== Problem to work on ==
From the material below, list every line containing "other".

== Data section ==
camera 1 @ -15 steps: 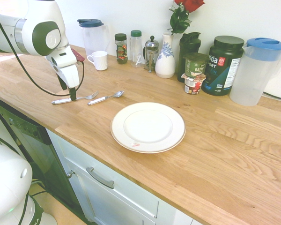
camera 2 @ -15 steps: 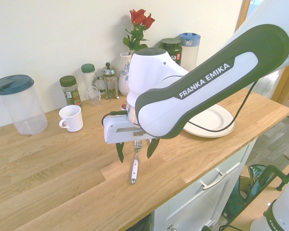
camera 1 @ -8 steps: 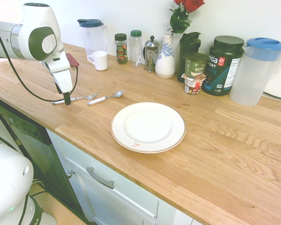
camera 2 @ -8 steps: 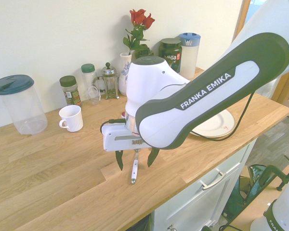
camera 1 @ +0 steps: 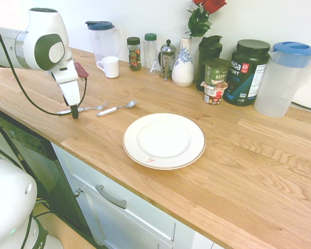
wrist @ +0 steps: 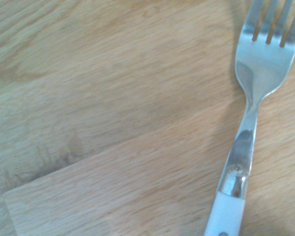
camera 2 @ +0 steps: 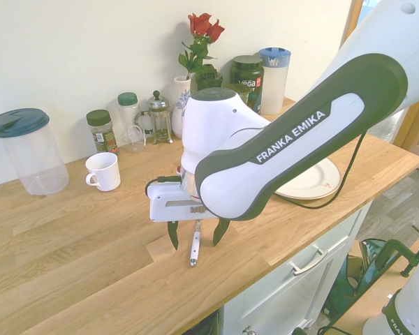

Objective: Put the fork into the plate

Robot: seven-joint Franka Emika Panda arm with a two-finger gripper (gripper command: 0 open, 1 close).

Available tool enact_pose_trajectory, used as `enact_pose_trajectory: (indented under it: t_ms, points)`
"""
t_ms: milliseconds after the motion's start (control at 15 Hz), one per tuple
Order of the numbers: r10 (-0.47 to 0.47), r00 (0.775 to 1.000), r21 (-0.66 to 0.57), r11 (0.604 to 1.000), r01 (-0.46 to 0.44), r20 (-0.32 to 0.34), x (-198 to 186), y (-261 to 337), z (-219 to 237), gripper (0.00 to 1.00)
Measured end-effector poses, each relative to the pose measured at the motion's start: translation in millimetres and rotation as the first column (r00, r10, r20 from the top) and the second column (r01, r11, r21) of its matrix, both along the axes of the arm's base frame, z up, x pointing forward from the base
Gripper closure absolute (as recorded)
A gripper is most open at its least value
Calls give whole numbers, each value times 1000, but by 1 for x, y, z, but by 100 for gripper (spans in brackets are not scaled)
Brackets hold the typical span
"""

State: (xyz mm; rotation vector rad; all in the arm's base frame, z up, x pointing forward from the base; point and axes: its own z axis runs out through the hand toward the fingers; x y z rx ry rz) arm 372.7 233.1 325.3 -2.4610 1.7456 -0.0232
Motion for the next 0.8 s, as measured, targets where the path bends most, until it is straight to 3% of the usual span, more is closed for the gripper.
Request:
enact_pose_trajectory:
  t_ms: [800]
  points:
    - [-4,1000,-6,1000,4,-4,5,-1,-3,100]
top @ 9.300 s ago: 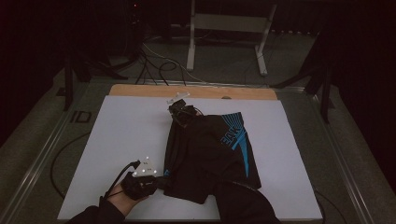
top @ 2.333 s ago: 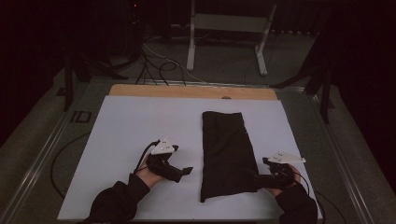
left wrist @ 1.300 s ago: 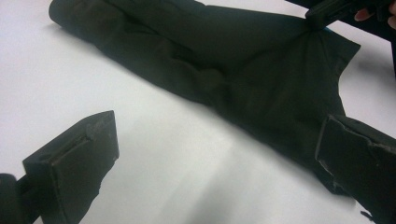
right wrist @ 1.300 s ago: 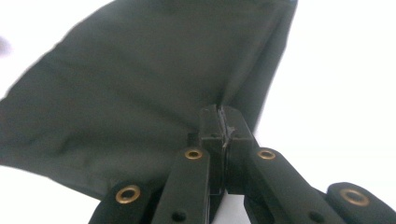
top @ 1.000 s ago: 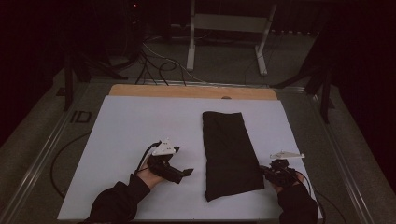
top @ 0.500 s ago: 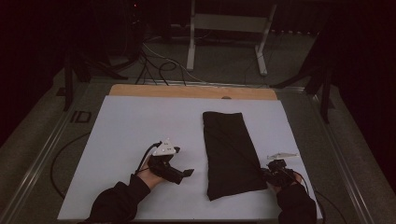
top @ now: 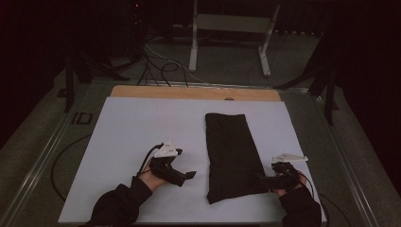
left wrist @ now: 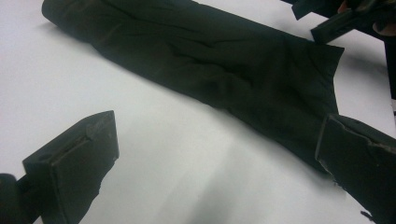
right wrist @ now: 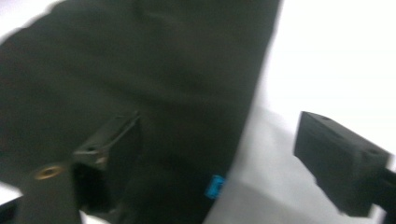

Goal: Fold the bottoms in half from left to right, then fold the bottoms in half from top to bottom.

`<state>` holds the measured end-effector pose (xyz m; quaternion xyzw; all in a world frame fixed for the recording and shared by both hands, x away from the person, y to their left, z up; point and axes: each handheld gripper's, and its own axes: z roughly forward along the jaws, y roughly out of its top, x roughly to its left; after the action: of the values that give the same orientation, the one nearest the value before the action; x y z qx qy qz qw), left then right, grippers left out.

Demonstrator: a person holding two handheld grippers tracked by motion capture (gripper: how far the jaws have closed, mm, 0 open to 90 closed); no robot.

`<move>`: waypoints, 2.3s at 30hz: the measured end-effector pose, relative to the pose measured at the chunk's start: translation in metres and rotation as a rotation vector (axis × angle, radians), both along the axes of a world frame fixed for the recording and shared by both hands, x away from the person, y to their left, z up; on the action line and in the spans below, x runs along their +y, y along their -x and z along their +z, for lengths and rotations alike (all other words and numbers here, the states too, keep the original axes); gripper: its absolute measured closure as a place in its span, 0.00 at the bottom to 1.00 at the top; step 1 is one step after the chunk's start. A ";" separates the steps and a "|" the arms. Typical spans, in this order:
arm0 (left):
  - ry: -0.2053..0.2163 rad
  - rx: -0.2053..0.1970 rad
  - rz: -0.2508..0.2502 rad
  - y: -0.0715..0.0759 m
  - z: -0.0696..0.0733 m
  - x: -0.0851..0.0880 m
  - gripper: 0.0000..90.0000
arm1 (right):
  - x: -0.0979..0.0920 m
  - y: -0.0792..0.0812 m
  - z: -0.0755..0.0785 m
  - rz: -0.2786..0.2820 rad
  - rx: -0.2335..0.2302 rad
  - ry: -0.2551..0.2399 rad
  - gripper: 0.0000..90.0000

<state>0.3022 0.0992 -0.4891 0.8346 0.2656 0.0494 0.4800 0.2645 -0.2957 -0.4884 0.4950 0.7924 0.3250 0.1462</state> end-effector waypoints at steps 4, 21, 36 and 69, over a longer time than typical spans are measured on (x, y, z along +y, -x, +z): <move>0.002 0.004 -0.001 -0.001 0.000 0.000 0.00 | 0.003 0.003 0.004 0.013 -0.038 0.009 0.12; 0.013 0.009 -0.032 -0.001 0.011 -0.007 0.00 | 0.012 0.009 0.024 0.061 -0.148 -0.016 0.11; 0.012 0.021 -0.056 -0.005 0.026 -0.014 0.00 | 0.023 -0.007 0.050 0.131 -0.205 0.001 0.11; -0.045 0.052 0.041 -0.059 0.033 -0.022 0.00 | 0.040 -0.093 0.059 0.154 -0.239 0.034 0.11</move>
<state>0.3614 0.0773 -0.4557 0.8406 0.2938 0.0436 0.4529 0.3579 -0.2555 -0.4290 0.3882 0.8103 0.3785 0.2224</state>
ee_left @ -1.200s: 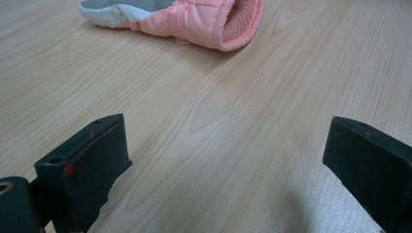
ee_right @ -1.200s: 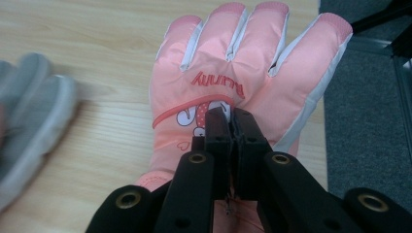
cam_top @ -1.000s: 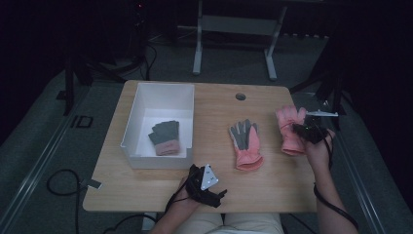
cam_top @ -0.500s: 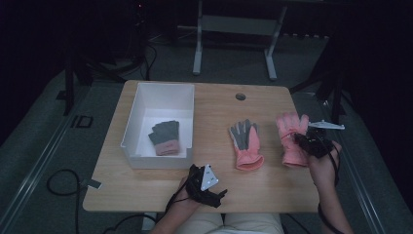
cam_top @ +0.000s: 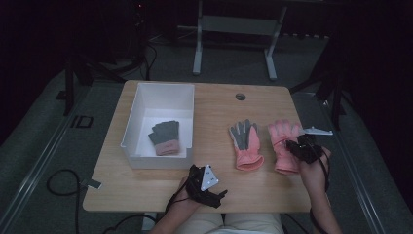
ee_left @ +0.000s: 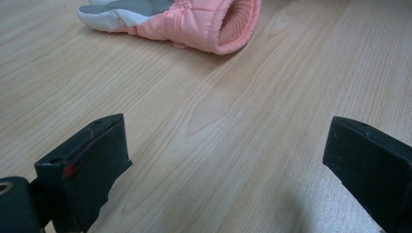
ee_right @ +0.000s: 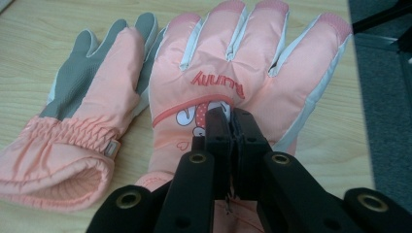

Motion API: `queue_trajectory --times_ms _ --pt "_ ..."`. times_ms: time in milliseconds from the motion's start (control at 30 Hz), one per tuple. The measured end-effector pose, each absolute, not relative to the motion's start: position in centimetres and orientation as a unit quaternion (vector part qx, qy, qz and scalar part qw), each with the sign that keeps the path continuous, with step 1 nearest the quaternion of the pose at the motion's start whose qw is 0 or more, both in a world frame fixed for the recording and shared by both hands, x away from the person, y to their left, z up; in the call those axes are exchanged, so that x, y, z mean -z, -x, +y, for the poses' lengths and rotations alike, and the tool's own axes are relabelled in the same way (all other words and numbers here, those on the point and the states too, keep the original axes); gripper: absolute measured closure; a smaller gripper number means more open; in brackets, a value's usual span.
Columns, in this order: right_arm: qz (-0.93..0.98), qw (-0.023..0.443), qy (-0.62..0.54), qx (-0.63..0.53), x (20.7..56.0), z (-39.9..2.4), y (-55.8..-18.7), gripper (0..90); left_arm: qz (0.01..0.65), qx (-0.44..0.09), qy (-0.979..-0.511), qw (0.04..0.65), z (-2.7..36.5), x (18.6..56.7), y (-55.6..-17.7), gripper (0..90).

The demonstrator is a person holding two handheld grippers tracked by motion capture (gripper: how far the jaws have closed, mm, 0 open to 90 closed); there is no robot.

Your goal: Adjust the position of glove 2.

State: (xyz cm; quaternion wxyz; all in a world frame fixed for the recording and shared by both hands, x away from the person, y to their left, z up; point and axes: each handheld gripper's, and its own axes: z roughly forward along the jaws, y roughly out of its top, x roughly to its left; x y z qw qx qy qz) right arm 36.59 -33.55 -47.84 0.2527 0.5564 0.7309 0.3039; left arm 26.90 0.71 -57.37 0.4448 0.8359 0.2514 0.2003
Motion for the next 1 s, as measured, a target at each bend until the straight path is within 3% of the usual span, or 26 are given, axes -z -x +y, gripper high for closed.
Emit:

== Worked solution ==
`<move>`: waypoints, 2.3s at 30hz: the measured end-effector pose, relative to the pose measured at the chunk's start: translation in metres and rotation as a rotation vector (axis × angle, radians), both along the axes of a world frame fixed for the recording and shared by both hands, x away from the person, y to their left, z up; on the action line and in the spans below, x runs along their +y, y along their -x and z along their +z, for lengths and rotations alike (all other words and numbers here, the states too, keep the original axes); gripper: its absolute measured closure as a place in its span, 0.00 at the bottom to 1.00 at the top; step 1 is one step after the chunk's start. A ";" separates the steps and a "|" the arms. Typical spans, in this order:
Motion API: `queue_trajectory --times_ms _ --pt "_ ..."`. times_ms: time in milliseconds from the motion's start (control at 30 Hz), one per tuple. The measured end-effector pose, each absolute, not relative to the motion's start: position in centimetres and orientation as a unit quaternion (vector part qx, qy, qz and scalar part qw), each with the sign that keeps the path continuous, with step 1 nearest the quaternion of the pose at the motion's start whose qw is 0 or more, both in a world frame fixed for the recording and shared by both hands, x away from the person, y to their left, z up; in the call those axes are exchanged, so that x, y, z mean -z, -x, +y, for the poses' lengths and rotations alike, and the tool's own axes are relabelled in the same way (all other words and numbers here, those on the point and the states too, keep the original axes); gripper: absolute measured closure; a smaller gripper number means more open; in brackets, a value's usual span.

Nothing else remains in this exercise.